地元企業の支援:消費者は地元で買い物をする頻度にほとんど変化がないと回答
世界全体では、多くの消費者(58%)が、小規模または地元経営の企業で直接買い物をする頻度については、変化がないと回答しています。地元産の商品を購入する頻度については、世界的に見てもほとんど変化がなく、61%がパンデミック前と同じ頻度で地元の農家やメーカーから商品を購入していると回答しました。
日本では、パンデミックの影響で、小規模で地元に根ざした店を訪れる頻度に変化はないと答えた消費者の割合が最も高くなっています(78%)。一方、トルコ(54%)と韓国(50%)では、買い物客の半数が、地元経営の店で直接買い物をする頻度が減ったと回答しています(世界平均は30%)。
インド(35%)、ペルー(33%)、コロンビア(31%)の消費者は、地元の農家やメーカーから調達した商品を購入する頻度が増えたと回答する傾向にありますが、日本ではわずか5%でした。一方、サウジアラビア(38%)とアルゼンチン(32%)では、地元の農家やメーカーの商品を購入する頻度が減ったと回答した人が最も多くなっています。

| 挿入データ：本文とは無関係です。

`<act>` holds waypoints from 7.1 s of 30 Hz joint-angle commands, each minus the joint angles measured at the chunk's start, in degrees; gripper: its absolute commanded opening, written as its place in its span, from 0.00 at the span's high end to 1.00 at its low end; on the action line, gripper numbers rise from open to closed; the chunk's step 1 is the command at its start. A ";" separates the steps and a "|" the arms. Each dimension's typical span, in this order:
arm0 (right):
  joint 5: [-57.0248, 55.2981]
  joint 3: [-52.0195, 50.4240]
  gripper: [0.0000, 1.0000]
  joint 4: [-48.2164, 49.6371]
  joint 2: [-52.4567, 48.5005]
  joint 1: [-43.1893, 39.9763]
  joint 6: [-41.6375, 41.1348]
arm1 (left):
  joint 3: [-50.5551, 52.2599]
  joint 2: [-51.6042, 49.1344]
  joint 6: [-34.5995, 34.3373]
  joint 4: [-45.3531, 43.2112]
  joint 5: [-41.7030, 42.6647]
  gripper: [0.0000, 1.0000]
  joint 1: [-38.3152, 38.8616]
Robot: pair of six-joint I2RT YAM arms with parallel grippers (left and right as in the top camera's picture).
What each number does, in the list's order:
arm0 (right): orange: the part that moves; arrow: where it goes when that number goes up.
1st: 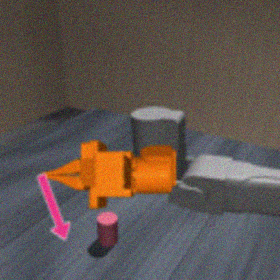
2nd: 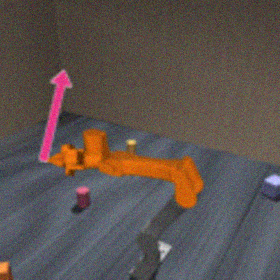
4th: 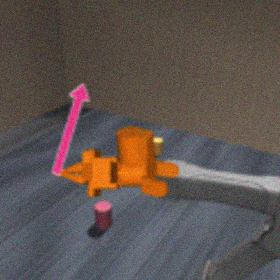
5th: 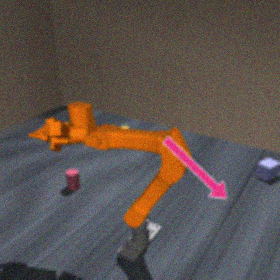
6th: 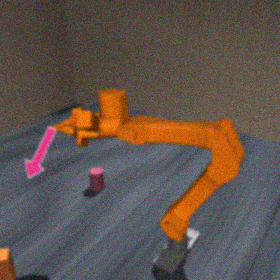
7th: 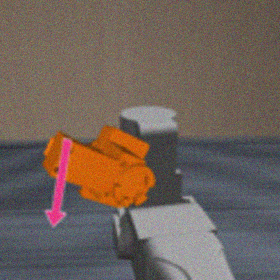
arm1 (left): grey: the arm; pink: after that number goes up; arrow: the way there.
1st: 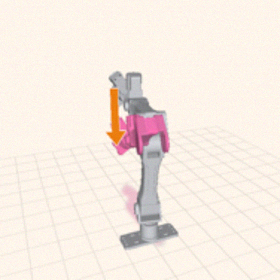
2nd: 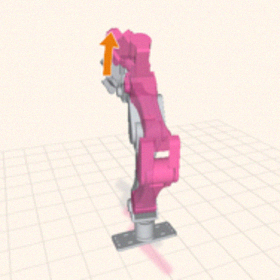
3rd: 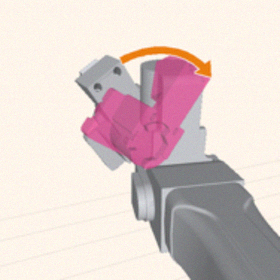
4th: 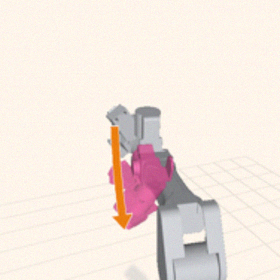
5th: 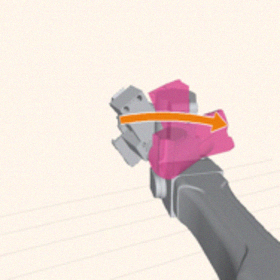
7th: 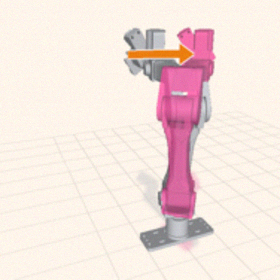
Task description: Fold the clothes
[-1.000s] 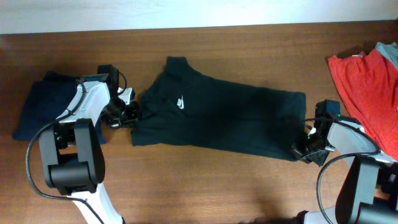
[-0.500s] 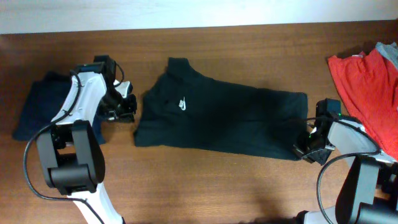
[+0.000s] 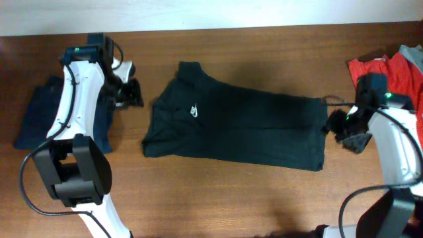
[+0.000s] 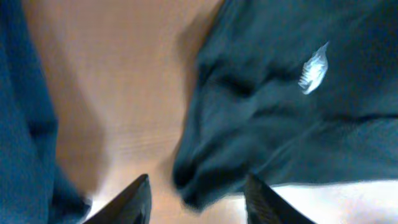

世界全体では、オンラインショッピングの頻度が増えたと答えた人は半数以下でした(43%)。世界的に見ると、パンデミックの発生以降、オンラインで買い物をする頻度が増えたと回答したのは、高所得者層(49%)の方が低所得者層(37%)よりも多くなっています。この結果は、オンラインショッピングへのアクセスや支払い方法に起因しています。
オンラインショッピングの頻度が世界的に増加しているのは北米で、この地域の消費者の半数がオンラインショッピングの頻度が増えたと回答しています。中南米では、オンラインショッピングの頻度が増加したと答えた消費者の割合が46%と2番目に高く、一方で減少したと答えた消費者の割合も25%と最も高くなっています。これはこの地域では消費者の習慣が大きく変化していることを示していますが、すべてが同じ方向を向いているわけではありません。